Where does the word "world" appear in the data? Copy every line that holds it.

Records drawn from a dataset
----------------------------------------
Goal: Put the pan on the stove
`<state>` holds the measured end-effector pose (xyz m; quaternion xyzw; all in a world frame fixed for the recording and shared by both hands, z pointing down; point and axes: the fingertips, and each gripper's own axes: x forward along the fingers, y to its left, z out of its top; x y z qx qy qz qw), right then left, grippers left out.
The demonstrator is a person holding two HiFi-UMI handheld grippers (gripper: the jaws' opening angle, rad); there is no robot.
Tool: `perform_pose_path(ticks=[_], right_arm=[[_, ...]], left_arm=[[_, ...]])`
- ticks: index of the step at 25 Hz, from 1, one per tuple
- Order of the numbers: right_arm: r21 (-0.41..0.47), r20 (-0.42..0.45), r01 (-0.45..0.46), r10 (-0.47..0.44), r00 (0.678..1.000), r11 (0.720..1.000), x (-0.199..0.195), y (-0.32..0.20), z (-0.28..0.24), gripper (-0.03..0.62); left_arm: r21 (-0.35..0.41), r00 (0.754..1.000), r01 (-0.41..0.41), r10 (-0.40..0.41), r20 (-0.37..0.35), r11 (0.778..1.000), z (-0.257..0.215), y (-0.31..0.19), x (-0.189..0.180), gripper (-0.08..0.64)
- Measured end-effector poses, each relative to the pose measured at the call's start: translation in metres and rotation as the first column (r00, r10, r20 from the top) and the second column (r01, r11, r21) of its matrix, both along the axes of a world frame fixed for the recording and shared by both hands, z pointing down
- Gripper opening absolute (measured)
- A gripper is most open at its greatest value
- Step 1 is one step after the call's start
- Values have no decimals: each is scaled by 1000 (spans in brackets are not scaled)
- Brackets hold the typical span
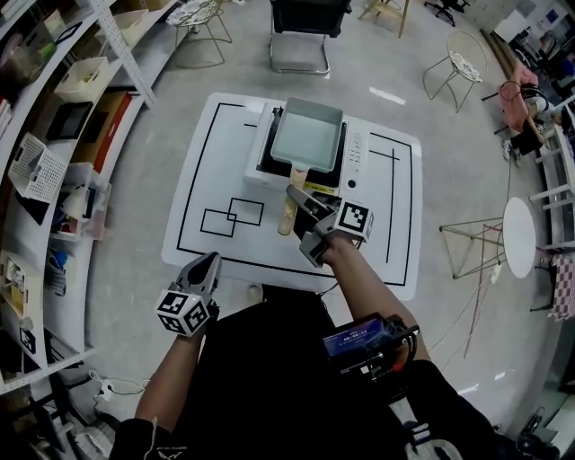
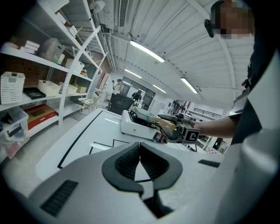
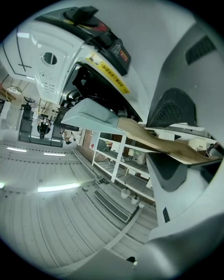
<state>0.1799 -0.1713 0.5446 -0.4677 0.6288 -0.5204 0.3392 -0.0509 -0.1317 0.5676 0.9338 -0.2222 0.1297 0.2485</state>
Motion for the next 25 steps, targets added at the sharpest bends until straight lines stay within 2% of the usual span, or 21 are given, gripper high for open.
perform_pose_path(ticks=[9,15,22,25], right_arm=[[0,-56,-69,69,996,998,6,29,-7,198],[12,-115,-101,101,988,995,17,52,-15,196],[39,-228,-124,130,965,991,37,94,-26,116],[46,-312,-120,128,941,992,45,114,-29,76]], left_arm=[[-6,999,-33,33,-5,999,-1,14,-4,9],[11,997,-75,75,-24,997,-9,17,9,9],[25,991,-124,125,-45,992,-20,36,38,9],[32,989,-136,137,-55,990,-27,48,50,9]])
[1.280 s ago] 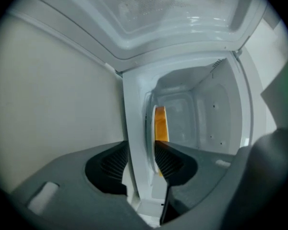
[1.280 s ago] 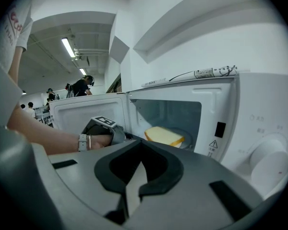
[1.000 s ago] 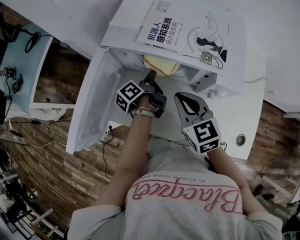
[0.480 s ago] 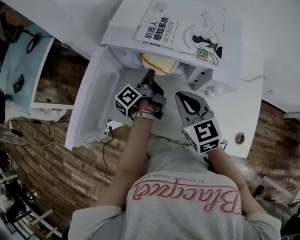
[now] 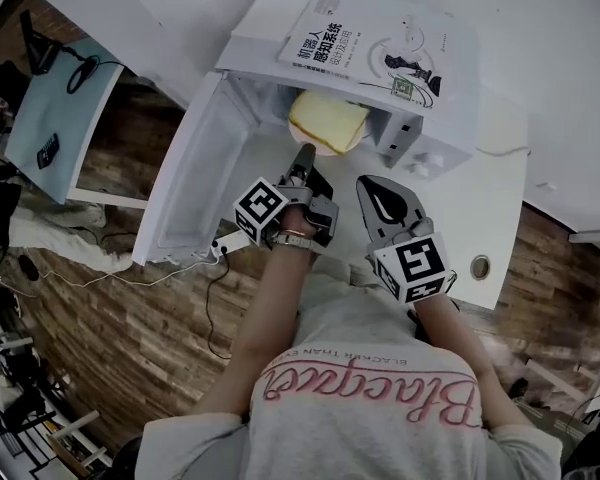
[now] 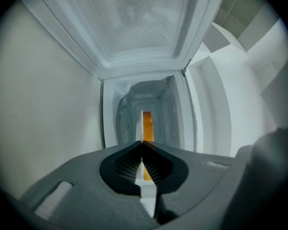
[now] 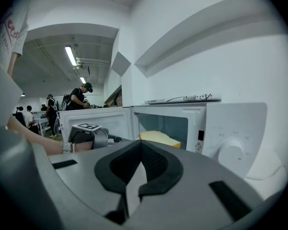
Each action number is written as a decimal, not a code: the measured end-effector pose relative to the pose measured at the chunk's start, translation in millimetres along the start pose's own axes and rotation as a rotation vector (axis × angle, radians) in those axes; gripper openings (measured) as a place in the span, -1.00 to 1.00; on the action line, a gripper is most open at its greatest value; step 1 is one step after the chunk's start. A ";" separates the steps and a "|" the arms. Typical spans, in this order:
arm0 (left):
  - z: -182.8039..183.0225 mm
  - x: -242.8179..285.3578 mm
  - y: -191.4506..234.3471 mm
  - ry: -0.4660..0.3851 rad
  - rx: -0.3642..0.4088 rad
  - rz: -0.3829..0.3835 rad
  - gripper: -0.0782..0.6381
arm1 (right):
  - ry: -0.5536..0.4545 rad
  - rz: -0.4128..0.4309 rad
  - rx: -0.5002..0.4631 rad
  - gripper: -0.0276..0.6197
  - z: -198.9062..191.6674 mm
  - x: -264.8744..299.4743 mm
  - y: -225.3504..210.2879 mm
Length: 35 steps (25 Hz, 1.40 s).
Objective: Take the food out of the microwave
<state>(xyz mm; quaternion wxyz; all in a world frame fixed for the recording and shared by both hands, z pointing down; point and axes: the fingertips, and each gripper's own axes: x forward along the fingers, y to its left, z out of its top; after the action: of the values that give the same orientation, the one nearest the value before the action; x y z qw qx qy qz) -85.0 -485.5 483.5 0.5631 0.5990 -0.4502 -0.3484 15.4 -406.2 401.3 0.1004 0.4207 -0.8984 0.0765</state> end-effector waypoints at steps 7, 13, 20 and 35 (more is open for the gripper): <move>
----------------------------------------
• [Reply]:
`<state>` holds the measured end-effector pose (xyz m; quaternion xyzw; all in a world frame fixed for the recording and shared by both hands, z pointing down; point and axes: the fingertips, and each gripper's own axes: x forward along the fingers, y to its left, z out of its top; x y z qx qy qz qw), right then left, grippers left out.
- Measured end-effector poses, each relative to the pose measured at the call's start: translation in metres and rotation as the first column (r00, r10, r20 from the top) and the second column (r01, r11, r21) of its matrix, both along the axes of a world frame fixed for the recording and shared by both hands, z pointing down
<state>(xyz mm; quaternion wxyz; all in a world frame fixed for the recording and shared by both hands, z pointing down; point and axes: the fingertips, and each gripper's own axes: x forward along the fingers, y to its left, z out of its top; after the action: of the values that give the same orientation, the one nearest the value before the action; x y z qw qx qy qz) -85.0 -485.5 483.5 0.5631 0.5990 -0.4502 -0.3484 15.4 -406.2 401.3 0.1004 0.4207 -0.8984 0.0765</state> end-effector waypoints at steps 7, 13, 20 and 35 (more is open for the gripper): <move>

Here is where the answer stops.